## Task to complete
Restrict the output to the lines below starting at the one that contains "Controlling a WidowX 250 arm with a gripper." and ending at the one that contains "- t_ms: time", and restate them word for word, both ends included.

>>>>>

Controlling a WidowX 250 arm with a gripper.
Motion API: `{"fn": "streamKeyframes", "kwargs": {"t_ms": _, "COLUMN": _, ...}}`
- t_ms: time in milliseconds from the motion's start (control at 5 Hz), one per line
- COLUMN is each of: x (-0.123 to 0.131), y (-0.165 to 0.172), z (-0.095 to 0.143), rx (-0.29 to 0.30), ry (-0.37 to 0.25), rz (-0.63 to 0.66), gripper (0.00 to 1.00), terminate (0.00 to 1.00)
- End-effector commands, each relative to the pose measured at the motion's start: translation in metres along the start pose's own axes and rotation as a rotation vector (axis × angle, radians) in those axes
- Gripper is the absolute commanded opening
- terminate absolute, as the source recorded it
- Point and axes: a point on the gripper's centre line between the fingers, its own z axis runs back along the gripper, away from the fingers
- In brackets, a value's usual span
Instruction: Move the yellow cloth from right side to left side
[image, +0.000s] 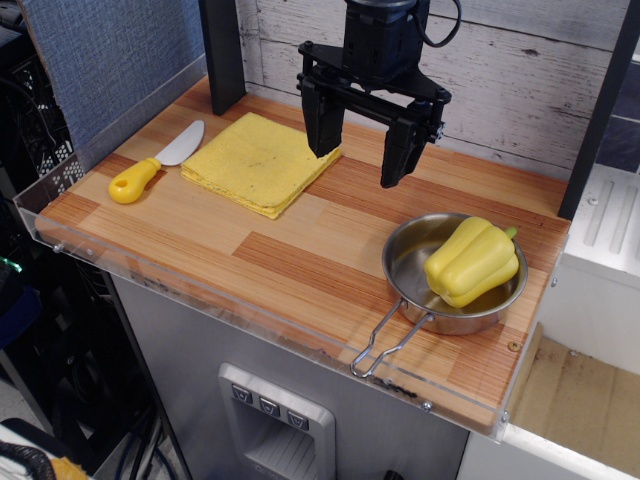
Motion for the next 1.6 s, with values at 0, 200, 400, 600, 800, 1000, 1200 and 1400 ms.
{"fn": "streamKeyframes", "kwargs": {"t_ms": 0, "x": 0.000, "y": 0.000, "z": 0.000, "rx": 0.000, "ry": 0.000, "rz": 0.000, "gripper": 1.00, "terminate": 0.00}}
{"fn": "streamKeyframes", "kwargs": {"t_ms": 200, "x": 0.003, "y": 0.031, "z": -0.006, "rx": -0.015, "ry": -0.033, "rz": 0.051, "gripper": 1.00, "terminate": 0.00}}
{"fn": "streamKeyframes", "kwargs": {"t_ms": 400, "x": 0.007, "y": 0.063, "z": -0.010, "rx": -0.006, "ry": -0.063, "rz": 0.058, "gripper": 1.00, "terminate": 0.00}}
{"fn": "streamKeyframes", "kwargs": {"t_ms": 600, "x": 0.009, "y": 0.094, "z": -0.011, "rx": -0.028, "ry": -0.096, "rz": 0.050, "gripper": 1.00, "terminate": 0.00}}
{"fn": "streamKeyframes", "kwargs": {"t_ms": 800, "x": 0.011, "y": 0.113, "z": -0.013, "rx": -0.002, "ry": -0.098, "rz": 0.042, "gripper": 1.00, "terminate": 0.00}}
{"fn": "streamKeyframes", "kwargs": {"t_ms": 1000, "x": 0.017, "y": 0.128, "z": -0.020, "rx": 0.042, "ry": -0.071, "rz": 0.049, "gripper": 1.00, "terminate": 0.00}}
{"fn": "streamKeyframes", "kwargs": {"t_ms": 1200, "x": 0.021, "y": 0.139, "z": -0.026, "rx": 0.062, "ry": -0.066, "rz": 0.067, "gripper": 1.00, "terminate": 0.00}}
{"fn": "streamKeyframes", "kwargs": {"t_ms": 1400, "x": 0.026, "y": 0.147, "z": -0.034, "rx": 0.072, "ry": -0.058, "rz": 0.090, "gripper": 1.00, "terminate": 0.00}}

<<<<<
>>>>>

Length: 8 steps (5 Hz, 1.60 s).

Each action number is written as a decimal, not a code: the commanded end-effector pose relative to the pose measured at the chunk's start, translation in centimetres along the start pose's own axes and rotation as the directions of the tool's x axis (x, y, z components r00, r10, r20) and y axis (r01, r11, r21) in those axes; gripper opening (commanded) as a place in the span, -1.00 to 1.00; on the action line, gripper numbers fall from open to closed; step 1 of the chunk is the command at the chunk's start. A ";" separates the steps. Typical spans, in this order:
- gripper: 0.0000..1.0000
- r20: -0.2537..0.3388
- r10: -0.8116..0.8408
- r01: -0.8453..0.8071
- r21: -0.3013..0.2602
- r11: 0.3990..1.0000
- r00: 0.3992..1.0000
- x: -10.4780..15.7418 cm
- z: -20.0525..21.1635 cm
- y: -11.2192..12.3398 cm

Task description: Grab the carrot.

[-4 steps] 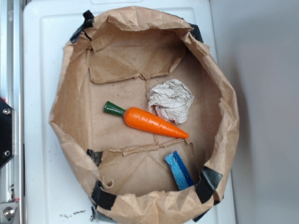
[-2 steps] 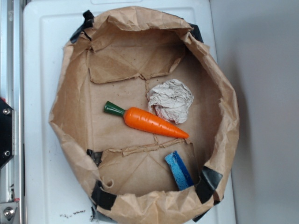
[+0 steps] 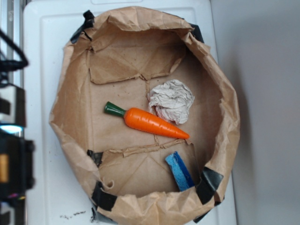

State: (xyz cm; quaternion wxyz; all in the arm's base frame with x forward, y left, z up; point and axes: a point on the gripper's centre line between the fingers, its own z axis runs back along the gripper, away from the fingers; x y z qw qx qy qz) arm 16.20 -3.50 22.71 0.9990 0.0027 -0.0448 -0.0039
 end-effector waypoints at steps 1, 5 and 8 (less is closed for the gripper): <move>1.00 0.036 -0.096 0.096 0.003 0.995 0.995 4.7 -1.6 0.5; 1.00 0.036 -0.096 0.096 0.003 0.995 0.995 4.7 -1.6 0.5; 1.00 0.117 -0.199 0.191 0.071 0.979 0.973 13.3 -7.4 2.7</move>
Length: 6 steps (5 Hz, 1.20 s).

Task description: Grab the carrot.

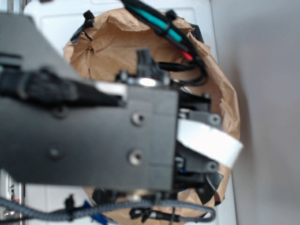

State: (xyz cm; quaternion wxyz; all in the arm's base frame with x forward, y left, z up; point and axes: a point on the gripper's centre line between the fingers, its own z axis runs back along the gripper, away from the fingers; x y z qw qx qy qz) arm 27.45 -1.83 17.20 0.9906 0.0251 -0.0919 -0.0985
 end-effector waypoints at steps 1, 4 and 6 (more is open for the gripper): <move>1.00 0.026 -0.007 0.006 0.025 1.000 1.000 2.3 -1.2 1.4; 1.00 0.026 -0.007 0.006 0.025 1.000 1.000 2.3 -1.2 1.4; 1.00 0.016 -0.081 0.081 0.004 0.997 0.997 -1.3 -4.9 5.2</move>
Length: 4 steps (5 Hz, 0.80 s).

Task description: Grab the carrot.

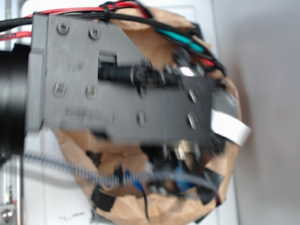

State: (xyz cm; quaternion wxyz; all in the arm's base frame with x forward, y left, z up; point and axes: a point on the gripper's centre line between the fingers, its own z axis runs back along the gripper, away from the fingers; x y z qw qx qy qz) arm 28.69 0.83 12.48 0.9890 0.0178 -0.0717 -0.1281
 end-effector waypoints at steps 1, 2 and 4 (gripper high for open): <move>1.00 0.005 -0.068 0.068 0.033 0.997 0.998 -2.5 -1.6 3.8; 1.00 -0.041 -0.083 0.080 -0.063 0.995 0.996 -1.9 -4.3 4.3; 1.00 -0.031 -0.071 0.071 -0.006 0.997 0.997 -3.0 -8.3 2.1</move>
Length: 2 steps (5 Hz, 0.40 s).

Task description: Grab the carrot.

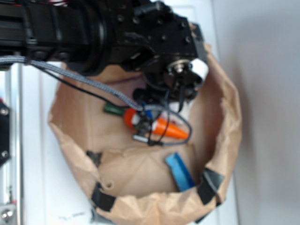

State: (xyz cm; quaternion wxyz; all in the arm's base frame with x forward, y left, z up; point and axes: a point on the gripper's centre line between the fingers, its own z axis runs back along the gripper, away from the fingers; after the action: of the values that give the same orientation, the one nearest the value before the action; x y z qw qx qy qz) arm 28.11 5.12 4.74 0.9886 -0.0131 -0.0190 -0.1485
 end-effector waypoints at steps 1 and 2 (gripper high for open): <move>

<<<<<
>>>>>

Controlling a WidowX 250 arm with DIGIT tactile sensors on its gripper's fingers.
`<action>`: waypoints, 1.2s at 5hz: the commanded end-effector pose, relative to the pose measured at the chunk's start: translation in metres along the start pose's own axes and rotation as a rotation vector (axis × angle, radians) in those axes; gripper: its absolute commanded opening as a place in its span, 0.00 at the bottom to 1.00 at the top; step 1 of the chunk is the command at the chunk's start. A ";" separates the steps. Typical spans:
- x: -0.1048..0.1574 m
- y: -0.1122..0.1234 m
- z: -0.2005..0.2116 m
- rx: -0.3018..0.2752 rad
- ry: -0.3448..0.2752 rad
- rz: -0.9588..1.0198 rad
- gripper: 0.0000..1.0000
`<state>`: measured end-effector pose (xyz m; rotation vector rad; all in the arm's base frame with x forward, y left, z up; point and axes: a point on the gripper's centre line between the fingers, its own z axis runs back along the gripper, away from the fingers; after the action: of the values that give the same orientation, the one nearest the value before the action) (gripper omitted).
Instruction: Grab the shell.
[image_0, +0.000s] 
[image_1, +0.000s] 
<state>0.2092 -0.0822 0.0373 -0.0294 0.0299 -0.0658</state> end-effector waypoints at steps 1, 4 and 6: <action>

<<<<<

## Response to this exercise
Controlling a WidowX 250 arm with a gripper.
Motion API: `{"fn": "streamKeyframes", "kwargs": {"t_ms": _, "COLUMN": _, ...}}`
- t_ms: time in milliseconds from the motion's start (control at 5 Hz), one per line

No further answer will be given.